Dataset records
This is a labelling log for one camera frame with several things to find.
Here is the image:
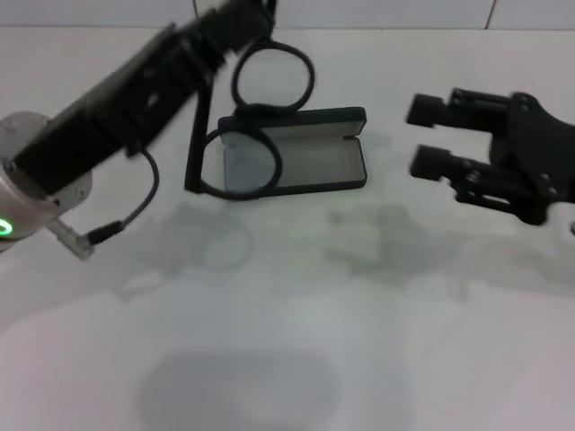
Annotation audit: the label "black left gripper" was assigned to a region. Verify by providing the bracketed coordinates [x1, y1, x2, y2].
[13, 17, 274, 198]

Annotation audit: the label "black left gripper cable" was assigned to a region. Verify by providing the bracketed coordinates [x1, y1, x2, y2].
[48, 146, 162, 262]

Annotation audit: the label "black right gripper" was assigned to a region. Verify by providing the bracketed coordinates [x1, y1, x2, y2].
[406, 87, 575, 225]

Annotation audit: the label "black round-lens glasses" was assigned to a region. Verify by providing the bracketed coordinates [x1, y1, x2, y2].
[183, 39, 316, 202]

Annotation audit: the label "black glasses case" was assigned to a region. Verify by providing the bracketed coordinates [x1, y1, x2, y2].
[217, 106, 367, 199]

◆ The problem ◆
Would you please retype all the data exactly? Leave out whatever pictures it holds.

◆ Solution to this task ◆
This is a labelling log for one camera frame with several things to find.
Here is the image:
Annotation audit: the label "black left gripper" was assigned to a region. Verify by providing the bracketed coordinates [x1, y1, x2, y2].
[13, 17, 274, 198]

Annotation audit: the label "black left gripper cable" was assigned to a region. Verify by providing the bracketed coordinates [x1, y1, x2, y2].
[48, 146, 162, 262]

Annotation audit: the label "black right gripper" was assigned to a region. Verify by providing the bracketed coordinates [x1, y1, x2, y2].
[406, 87, 575, 225]

Annotation audit: the label "black round-lens glasses" was assigned to a region. Verify by providing the bracketed coordinates [x1, y1, x2, y2].
[183, 39, 316, 202]

Annotation audit: the label "black glasses case" was assigned to a region. Verify by providing the bracketed coordinates [x1, y1, x2, y2].
[217, 106, 367, 199]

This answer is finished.